● WHAT TO DO
Set down all the data again. Change nothing.

● GIVEN INFORMATION
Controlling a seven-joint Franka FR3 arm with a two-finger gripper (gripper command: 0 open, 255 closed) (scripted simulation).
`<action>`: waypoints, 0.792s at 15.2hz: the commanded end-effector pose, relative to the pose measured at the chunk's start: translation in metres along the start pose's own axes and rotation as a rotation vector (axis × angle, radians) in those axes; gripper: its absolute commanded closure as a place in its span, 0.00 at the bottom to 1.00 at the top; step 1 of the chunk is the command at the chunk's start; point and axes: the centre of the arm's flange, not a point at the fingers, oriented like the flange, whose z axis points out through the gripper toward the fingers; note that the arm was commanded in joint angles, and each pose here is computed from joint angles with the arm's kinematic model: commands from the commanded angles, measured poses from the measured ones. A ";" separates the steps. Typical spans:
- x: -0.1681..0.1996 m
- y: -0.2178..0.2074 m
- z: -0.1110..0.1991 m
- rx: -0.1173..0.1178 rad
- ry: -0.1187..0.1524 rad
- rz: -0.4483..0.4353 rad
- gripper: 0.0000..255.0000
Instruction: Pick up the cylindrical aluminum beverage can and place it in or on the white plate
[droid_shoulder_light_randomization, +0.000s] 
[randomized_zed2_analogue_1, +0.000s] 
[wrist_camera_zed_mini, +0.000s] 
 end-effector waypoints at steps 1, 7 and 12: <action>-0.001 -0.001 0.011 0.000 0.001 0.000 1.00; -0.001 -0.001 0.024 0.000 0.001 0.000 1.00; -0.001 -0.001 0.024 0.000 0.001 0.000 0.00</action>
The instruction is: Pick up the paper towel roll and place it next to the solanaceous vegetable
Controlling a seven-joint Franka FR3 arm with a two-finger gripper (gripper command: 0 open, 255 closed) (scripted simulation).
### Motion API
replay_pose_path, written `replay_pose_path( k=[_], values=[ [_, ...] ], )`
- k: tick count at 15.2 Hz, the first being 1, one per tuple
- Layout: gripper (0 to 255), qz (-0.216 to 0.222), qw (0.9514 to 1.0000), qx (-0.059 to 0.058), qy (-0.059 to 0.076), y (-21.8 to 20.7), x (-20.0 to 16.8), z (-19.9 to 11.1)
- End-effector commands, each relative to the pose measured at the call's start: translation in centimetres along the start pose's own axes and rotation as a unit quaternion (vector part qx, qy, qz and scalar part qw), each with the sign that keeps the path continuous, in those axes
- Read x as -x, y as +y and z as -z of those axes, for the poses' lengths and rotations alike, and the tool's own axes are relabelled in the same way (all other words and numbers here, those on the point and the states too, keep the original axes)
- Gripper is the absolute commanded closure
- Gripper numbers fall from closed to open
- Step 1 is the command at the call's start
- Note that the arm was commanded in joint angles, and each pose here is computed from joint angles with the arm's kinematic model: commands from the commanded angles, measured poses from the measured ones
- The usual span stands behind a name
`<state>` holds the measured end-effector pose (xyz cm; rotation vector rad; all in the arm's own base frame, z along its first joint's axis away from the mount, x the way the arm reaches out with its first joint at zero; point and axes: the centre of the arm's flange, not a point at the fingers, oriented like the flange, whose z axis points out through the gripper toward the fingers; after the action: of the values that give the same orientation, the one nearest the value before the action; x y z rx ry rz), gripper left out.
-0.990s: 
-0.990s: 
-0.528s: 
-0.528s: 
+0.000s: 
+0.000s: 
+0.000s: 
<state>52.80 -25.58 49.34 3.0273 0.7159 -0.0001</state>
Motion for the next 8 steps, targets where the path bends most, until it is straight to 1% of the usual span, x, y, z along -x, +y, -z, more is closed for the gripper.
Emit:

● WRITTEN SOLUTION
Controlling a seven-joint Franka FR3 arm with a two-finger gripper (gripper command: 0 open, 255 closed) (scripted simulation).
`<action>`: waypoints, 0.792s at 15.2hz: the commanded end-effector pose, relative to the pose measured at the chunk's start: translation in metres along the start pose's own axes and rotation as a rotation vector (axis × angle, radians) in those axes; gripper: its absolute commanded closure as a place in its span, 0.00 at the bottom to 1.00 at the top; step 1 of the chunk is the command at the chunk's start; point and axes: the centre of the arm's flange, not a point at the fingers, oriented like the flange, whose z axis points out through the gripper toward the fingers; note that the arm was commanded in joint angles, and each pose here is computed from joint angles with the arm's kinematic model: commands from the commanded angles, measured poses from the measured ones. A ";" separates the steps. Typical spans:
- x: -0.1681..0.1996 m
- y: -0.2178..0.2074 m
- z: -0.1110..0.1991 m
- rx: -0.1173..0.1178 rad
- ry: -0.1187..0.1524 rad
- rz: -0.4483..0.4353 rad
- gripper: 0.0000..255.0000
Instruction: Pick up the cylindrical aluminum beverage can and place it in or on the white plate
[droid_shoulder_light_randomization, +0.000s] 
[randomized_zed2_analogue_1, +0.000s] 
[wrist_camera_zed_mini, +0.000s] 
 end-effector waypoints at steps 1, 7 and 12: <action>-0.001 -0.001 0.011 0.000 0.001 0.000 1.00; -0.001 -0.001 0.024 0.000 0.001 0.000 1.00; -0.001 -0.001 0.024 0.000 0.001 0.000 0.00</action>
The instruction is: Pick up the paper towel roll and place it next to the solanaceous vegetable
Controlling a seven-joint Franka FR3 arm with a two-finger gripper (gripper command: 0 open, 255 closed) (scripted simulation).
### Motion API
replay_pose_path, written `replay_pose_path( k=[_], values=[ [_, ...] ], )`
- k: tick count at 15.2 Hz, the first being 1, one per tuple
- Layout: gripper (0 to 255), qz (-0.216 to 0.222), qw (0.9514 to 1.0000), qx (-0.059 to 0.058), qy (-0.059 to 0.076), y (-21.8 to 20.7), x (-20.0 to 16.8), z (-19.9 to 11.1)
- End-effector commands, each relative to the pose measured at the call's start: translation in centimetres along the start pose's own axes and rotation as a unit quaternion (vector part qx, qy, qz and scalar part qw), each with the sign that keeps the path continuous, in those axes
- Read x as -x, y as +y and z as -z of those axes, for the poses' lengths and rotations alike, and the tool's own axes are relabelled in the same way (all other words and numbers here, those on the point and the states too, keep the original axes)
- Gripper is the absolute commanded closure
- Gripper numbers fall from closed to open
- Step 1 is the command at the call's start
- Note that the arm was commanded in joint angles, and each pose here is computed from joint angles with the arm's kinematic model: commands from the commanded angles, measured poses from the measured ones
- The usual span stands behind a name
`<state>` holds the measured end-effector pose (xyz cm; rotation vector rad; all in the arm's own base frame, z along its first joint's axis away from the mount, x the way the arm reaches out with its first joint at zero; point and axes: the centre of the arm's flange, not a point at the fingers, oriented like the flange, whose z axis points out through the gripper toward the fingers; after the action: of the values that give the same orientation, the one nearest the value before the action; x y z rx ry rz), gripper left out.
-0.990s: 
-0.990s: 
-0.528s: 
-0.528s: 
+0.000s: 
+0.000s: 
+0.000s: 
<state>52.80 -25.58 49.34 3.0273 0.7159 -0.0001</state>
Motion for the next 8 steps, targets where the path bends most, until it is straight to 1% of the usual span, x, y, z along -x, +y, -z, more is closed for the gripper.
Emit:

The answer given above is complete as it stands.